Each line of the records below that holds "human" should be returned.

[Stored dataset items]
......

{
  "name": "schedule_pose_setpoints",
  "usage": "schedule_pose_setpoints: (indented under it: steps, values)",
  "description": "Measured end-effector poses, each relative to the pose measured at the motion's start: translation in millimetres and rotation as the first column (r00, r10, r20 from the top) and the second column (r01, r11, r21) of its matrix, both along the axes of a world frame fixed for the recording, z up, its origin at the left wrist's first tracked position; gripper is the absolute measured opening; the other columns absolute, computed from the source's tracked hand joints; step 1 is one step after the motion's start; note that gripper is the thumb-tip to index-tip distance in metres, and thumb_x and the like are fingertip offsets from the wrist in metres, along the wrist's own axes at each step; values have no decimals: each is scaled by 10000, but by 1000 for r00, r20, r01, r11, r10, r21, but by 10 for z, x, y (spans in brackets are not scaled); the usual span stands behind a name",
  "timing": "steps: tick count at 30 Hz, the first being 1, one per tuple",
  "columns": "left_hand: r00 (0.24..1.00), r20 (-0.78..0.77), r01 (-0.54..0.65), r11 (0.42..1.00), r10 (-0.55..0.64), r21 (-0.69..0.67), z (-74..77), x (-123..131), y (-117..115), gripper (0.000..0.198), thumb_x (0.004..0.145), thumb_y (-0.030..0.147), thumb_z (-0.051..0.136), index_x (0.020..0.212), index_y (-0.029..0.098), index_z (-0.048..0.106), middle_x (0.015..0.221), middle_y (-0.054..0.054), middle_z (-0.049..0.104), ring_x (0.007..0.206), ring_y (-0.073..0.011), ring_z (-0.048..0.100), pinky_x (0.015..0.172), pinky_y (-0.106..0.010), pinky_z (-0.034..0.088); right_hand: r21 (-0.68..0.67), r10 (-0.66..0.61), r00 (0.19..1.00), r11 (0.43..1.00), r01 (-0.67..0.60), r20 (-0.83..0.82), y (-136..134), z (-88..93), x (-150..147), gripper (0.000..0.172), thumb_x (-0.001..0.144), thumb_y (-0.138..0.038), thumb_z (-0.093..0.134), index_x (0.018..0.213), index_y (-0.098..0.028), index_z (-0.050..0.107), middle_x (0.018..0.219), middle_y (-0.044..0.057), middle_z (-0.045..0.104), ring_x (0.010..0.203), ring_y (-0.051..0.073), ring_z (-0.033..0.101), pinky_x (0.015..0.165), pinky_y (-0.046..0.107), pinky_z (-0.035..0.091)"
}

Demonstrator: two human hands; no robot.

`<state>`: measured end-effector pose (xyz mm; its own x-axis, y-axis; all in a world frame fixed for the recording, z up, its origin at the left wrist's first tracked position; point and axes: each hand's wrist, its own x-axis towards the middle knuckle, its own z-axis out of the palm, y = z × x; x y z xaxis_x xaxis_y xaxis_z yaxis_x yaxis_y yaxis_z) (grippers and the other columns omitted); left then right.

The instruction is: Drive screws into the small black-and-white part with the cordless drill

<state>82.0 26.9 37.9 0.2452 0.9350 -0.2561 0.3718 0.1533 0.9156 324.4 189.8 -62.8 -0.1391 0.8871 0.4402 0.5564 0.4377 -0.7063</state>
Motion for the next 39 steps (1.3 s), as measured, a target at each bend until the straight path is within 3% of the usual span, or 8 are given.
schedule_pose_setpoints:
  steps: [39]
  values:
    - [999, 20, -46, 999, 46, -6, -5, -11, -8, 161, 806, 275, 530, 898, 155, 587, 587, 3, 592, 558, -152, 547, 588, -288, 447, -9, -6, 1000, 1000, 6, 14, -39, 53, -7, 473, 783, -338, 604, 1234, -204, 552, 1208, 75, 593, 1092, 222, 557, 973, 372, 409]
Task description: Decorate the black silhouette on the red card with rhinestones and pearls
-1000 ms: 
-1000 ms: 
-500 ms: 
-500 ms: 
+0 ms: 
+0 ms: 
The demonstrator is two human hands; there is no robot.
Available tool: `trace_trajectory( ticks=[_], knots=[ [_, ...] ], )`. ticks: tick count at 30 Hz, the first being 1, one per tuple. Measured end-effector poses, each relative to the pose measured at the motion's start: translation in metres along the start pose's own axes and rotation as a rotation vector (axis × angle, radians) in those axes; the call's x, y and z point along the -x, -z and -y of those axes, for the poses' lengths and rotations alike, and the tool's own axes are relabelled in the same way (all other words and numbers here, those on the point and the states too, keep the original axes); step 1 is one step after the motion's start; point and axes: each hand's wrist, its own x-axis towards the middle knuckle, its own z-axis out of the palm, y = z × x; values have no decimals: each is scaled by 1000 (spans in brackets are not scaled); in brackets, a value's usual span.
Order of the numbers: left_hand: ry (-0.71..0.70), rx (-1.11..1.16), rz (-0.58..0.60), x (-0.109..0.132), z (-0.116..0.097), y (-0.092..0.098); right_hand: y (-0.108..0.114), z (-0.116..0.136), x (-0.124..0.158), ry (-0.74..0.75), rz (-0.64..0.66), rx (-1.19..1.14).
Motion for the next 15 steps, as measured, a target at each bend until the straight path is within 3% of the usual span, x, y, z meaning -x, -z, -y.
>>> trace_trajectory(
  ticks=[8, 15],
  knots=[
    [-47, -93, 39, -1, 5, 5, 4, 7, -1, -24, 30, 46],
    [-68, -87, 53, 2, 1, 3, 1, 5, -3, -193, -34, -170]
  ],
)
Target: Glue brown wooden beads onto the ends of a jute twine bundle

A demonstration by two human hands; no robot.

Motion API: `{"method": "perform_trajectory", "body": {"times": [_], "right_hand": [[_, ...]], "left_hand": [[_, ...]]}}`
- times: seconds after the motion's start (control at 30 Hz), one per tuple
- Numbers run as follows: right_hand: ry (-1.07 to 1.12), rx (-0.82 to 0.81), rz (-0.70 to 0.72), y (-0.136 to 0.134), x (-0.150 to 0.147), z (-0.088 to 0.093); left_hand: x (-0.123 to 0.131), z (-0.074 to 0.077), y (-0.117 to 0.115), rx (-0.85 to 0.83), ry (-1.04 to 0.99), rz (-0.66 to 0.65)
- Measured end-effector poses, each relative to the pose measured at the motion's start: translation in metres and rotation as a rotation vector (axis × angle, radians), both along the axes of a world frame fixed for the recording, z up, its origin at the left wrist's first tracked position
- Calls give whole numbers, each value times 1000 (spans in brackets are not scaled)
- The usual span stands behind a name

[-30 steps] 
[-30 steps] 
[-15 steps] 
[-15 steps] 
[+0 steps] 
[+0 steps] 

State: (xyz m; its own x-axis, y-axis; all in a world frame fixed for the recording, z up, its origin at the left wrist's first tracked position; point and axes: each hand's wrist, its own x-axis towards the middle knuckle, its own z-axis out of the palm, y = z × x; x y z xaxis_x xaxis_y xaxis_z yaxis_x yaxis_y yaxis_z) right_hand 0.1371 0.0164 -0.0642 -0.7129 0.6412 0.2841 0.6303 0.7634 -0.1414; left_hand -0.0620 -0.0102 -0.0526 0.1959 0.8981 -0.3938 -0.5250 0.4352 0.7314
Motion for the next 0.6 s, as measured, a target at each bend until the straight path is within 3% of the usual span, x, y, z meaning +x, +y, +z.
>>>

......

▶ **Written answer**:
Demonstrator: two human hands; no robot.
The demonstrator is two human hands; there is no robot.
A demonstration by two human hands; no robot.

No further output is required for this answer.